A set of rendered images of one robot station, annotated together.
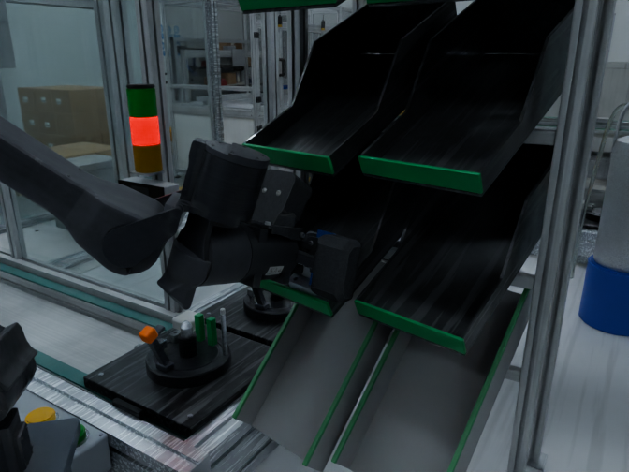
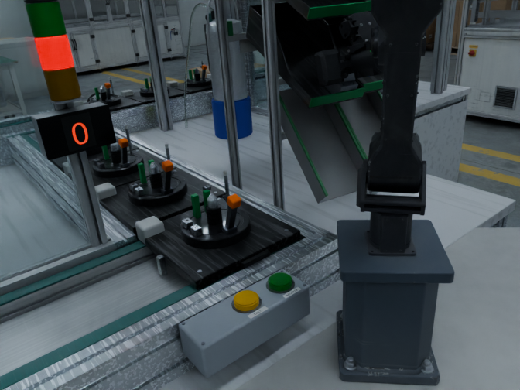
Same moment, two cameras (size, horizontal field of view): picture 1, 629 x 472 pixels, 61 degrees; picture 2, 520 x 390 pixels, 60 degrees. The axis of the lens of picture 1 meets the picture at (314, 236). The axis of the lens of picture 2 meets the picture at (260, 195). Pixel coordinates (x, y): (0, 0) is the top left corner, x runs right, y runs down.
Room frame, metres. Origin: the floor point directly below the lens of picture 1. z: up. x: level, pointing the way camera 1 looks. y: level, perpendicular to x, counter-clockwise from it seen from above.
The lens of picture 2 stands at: (0.41, 0.91, 1.41)
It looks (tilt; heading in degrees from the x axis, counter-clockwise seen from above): 25 degrees down; 291
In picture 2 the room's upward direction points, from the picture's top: 4 degrees counter-clockwise
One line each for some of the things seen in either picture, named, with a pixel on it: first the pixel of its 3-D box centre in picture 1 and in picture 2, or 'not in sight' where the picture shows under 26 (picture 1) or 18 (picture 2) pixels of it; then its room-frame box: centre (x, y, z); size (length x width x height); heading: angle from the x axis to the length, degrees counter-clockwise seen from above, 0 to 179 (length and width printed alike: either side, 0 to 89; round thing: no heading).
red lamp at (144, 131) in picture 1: (144, 130); (54, 52); (0.98, 0.31, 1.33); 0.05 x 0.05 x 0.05
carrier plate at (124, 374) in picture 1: (189, 368); (217, 234); (0.78, 0.21, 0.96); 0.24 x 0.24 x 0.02; 58
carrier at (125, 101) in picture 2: not in sight; (103, 94); (1.77, -0.73, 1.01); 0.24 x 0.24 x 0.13; 58
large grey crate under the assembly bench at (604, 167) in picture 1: (594, 164); not in sight; (5.45, -2.91, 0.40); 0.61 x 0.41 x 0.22; 58
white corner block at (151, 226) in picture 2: (189, 325); (150, 230); (0.92, 0.24, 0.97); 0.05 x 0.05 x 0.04; 58
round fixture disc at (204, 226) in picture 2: (188, 358); (215, 226); (0.78, 0.21, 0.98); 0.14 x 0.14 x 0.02
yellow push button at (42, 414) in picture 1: (40, 420); (246, 302); (0.64, 0.40, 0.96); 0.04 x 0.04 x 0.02
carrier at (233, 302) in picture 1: (277, 287); (155, 177); (1.00, 0.08, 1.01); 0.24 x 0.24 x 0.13; 58

■ Task brief: Return the span of lines in the data above that opens at the line with "In picture 2 the" and closes at the line with "One line each", exactly, ends included, nothing else.

■ Solution for this task:
In picture 2 the room's upward direction points, from the picture's top: 4 degrees counter-clockwise
One line each for some of the things seen in either picture, named, with a pixel on it: first the pixel of its 3-D box centre in picture 1 and in picture 2, or 'not in sight' where the picture shows under 26 (picture 1) or 18 (picture 2) pixels of it; then its room-frame box: centre (x, y, z); size (length x width x height); heading: angle from the x axis to the length, degrees counter-clockwise seen from above, 0 to 179 (length and width printed alike: either side, 0 to 89; round thing: no heading).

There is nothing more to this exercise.